Exercise instructions> Go through the records below and copy out every line that contains the word "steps".

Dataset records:
-------
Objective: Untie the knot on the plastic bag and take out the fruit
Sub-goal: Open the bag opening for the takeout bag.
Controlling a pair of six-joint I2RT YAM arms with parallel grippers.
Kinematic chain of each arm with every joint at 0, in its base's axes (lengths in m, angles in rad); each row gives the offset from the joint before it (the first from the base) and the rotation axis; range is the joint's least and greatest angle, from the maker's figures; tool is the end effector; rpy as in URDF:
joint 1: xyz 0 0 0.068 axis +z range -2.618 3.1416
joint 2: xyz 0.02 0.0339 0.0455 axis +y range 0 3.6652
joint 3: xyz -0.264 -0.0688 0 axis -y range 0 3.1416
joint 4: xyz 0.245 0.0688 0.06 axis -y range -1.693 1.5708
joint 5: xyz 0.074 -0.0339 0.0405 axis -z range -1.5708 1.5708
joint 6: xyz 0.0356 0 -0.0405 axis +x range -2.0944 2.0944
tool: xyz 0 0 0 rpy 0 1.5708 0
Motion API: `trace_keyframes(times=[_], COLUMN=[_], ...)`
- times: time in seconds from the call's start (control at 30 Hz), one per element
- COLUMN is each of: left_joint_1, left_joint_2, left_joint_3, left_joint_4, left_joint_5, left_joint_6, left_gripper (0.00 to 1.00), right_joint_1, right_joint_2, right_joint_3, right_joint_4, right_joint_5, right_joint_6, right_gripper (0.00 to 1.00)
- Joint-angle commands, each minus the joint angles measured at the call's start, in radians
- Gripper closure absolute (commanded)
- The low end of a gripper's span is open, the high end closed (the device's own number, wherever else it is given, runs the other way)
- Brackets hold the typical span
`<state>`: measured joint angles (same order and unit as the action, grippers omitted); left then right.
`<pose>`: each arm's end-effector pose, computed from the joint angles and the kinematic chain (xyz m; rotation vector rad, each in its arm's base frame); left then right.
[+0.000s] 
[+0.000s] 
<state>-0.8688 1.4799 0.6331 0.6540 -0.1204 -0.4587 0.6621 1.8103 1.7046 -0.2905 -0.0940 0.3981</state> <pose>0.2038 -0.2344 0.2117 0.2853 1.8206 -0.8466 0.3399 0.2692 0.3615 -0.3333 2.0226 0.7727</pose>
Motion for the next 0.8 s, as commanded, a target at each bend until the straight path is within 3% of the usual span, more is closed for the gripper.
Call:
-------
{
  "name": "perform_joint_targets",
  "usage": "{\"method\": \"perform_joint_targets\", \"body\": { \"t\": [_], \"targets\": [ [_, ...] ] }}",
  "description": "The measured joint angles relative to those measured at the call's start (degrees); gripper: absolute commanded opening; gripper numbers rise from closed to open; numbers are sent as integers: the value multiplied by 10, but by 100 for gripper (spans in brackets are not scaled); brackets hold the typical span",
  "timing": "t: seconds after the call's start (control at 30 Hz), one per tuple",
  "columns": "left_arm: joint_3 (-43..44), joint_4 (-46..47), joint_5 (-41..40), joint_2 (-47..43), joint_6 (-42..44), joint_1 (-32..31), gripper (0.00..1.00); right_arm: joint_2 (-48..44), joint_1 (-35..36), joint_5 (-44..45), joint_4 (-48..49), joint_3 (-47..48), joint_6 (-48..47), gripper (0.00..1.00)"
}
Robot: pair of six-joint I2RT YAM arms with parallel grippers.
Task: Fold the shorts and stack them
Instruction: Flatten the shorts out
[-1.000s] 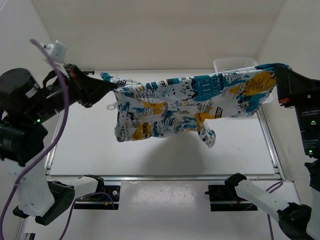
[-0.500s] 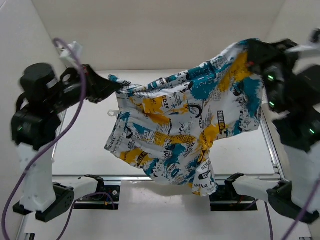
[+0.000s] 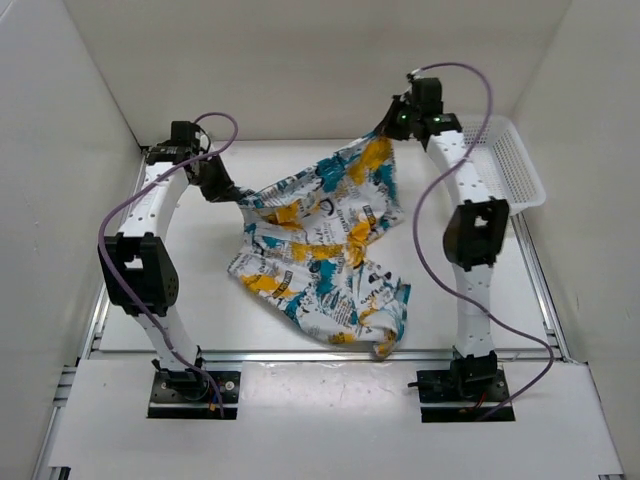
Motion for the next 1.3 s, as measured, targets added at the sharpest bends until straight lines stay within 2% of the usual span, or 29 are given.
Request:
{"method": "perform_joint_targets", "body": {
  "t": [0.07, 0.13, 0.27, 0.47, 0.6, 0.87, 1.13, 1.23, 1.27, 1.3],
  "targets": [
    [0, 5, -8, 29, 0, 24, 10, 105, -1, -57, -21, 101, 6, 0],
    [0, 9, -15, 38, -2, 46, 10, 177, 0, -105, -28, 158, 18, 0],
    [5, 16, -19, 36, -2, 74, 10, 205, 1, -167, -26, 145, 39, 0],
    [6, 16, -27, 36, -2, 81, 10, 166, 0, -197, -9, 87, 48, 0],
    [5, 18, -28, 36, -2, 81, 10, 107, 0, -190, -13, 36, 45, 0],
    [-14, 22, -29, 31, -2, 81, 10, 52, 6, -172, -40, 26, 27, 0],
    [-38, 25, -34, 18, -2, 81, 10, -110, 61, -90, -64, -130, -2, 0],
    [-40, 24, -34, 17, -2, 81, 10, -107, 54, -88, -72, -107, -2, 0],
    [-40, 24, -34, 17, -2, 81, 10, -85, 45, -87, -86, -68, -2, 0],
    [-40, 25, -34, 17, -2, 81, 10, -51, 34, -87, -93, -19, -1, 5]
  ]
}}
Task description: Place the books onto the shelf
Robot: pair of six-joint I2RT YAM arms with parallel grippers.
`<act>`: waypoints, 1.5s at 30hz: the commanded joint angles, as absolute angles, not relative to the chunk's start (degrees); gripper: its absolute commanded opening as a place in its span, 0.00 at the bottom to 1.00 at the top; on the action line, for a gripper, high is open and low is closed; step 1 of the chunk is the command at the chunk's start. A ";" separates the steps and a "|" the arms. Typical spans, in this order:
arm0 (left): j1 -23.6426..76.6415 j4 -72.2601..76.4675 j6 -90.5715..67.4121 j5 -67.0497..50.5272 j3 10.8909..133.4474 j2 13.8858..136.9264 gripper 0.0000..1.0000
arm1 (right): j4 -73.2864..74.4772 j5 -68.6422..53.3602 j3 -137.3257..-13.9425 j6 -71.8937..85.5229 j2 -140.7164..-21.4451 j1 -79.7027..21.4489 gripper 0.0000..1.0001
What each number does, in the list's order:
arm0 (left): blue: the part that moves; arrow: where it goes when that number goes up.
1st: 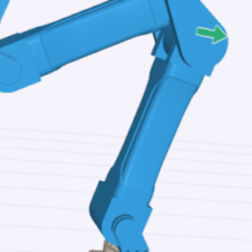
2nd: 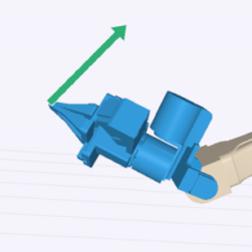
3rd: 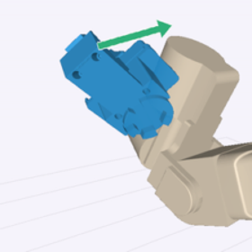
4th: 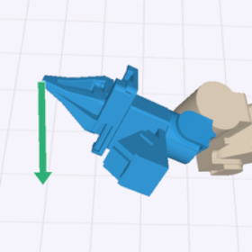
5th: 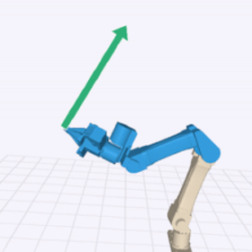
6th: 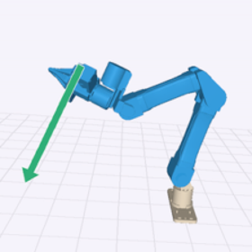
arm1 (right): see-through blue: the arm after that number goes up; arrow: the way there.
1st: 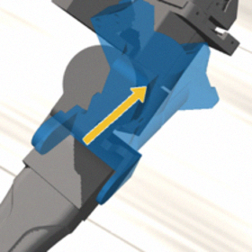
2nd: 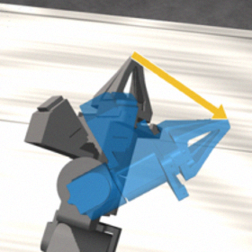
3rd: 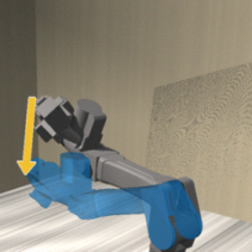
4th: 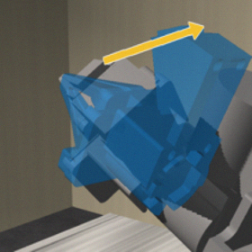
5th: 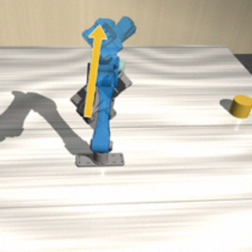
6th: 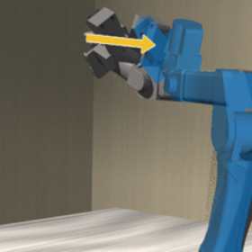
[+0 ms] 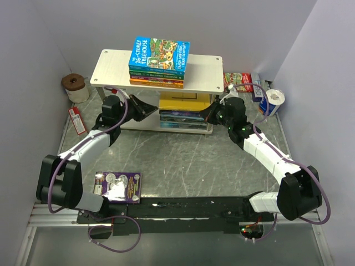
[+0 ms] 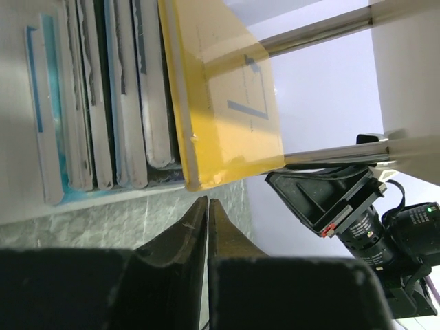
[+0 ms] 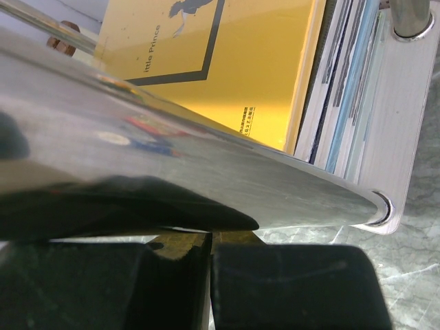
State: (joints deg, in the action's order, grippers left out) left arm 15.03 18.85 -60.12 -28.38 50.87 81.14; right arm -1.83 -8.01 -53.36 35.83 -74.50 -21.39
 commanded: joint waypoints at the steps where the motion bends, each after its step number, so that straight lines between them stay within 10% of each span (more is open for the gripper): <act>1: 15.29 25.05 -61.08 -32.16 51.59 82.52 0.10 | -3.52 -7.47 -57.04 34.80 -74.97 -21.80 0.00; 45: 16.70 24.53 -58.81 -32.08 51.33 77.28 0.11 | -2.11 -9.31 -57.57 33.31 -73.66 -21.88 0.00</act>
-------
Problem solution>
`<act>`: waypoints, 1.5s at 30hz: the commanded joint angles, as absolute angles, not relative to the chunk's start (degrees); gripper: its absolute commanded opening as a place in its span, 0.00 at the bottom to 1.00 at the top; on the action line, for a gripper, high is open and low is closed; step 1 of the chunk is the command at the chunk's start. A ";" separates the steps and a "|" the arms. Typical spans, in this order:
 commanded: joint waypoints at the steps where the motion bends, each after its step number, so that straight lines between them stay within 10% of each span (more is open for the gripper): <act>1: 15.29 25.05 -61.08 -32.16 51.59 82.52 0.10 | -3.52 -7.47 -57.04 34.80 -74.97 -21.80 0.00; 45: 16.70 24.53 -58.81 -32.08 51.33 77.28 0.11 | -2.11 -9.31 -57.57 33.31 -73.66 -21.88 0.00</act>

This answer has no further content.